- **Supplied entries**
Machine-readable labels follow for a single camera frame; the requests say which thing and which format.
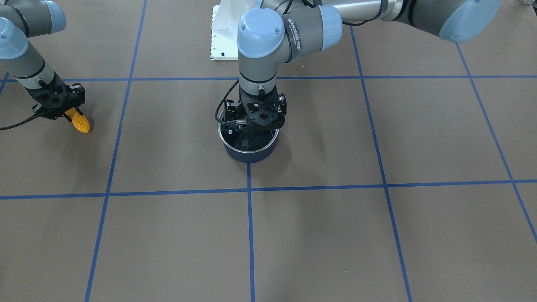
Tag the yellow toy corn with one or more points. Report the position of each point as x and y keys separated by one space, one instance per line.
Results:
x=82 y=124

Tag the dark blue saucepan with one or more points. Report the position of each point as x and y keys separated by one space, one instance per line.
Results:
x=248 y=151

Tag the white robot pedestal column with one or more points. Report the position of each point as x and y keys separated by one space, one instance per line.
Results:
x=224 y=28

---

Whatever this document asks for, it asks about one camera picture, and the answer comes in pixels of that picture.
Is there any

- **Problem to work on**
Where the material contains a line with "Report", return that line.

- **Response area**
Tag the yellow toy corn with one or more points. Report the position of each point as x and y keys separated by one space, one instance per line.
Tag the dark blue saucepan with one or more points. Report the position of each point as x and y keys separated by one space, one instance per line.
Tag the white robot pedestal column with one or more points. Report the position of each point as x and y keys separated by one space, one instance per line.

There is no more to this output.